- YOUR GOAL: With images removed, return the whole listing exactly as written.
*** COLLECTED DATA ***
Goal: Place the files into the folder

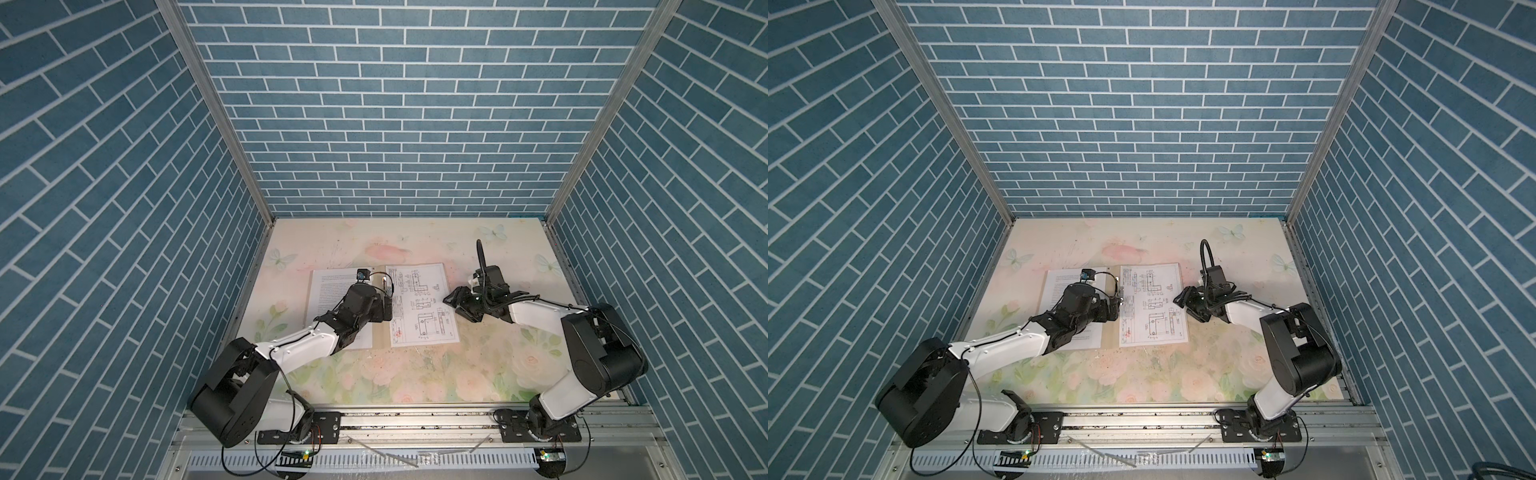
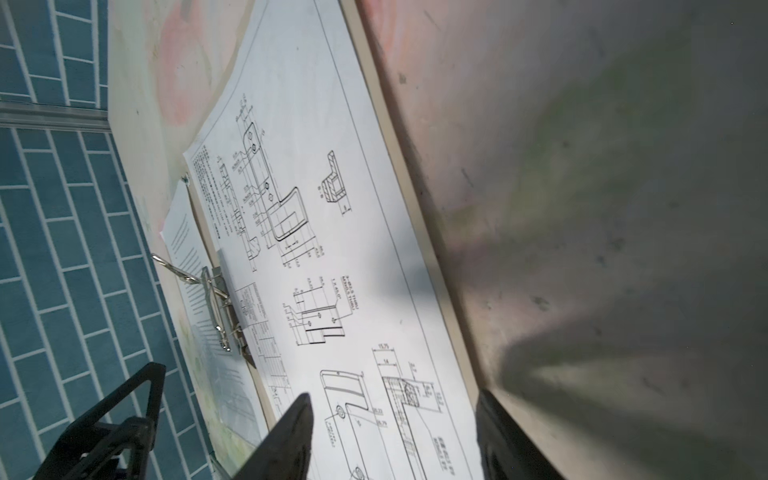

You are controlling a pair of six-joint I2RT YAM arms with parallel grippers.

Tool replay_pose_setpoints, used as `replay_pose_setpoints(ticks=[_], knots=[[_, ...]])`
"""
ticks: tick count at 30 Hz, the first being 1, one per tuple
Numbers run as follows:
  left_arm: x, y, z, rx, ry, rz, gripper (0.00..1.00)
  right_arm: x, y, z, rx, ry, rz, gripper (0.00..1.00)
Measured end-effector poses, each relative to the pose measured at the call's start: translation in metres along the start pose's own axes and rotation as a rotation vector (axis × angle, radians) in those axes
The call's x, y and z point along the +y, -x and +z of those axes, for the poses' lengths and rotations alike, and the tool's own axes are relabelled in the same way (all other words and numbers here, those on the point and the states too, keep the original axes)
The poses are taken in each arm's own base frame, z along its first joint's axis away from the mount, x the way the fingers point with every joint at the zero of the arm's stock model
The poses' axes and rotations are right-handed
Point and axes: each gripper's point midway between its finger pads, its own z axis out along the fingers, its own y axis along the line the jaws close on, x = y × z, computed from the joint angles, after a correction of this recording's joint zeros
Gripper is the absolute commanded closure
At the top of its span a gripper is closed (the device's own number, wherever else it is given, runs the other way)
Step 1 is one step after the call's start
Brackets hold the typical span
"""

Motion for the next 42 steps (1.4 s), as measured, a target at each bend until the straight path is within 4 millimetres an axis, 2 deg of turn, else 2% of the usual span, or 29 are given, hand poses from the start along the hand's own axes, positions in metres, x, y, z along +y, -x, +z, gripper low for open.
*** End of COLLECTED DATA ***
- SOLUTION FOR THIS PROBLEM:
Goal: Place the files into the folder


You are controlling a pair of six-joint I2RT YAM arms with parallel grippers.

Tool replay_pose_setpoints, used as `replay_pose_setpoints(ticks=[_], knots=[[_, ...]])`
"""
ticks: tick count at 30 Hz, the first being 1, one per tuple
Numbers run as follows:
  left_arm: x, y, z, rx, ry, rz, gripper (0.00..1.00)
  right_arm: x, y, z, rx, ry, rz, gripper (0.00..1.00)
Measured end-effector poses, each relative to the pose measured at the call's start: translation in metres along the start pose's own axes and rotation as a rotation vector (axis × angle, radians) in those axes
The call's x, y and z point along the +y, -x and +z of those axes, for the poses' lengths and rotations alike, and the tool's own axes are relabelled in the same way (all other words and numbers here, those on the point and the states too, keep the original axes)
The poses are taken in each arm's own base frame, z along its first joint's axis away from the mount, x the way the fingers point with every joint at the zero of the arm's stock model
The poses' axes and rotations are right-handed
Point and axes: each gripper's point midway between its finger pads, its own z axis out along the fingers, its own y axis along the line the jaws close on, x = y × z, computed from the joint angles, after a correction of this recording's joint zeros
Gripper is the absolute commanded closure
At the top of its span a gripper is closed (the device's own number, wherever else it is given, runs the other way)
Step 1 is one step after the call's start
Brackets hold the typical span
"""

Motion for the next 42 steps (1.4 s), as measured, a target at each bend until the straight path is within 4 millimetres an axis, 2 deg of turn, else 2% of the usual span, or 29 are given, hand poses from the start along the hand's own axes, positions in metres, x, y, z along +y, -x, +z, gripper low for open.

There is no more to this output.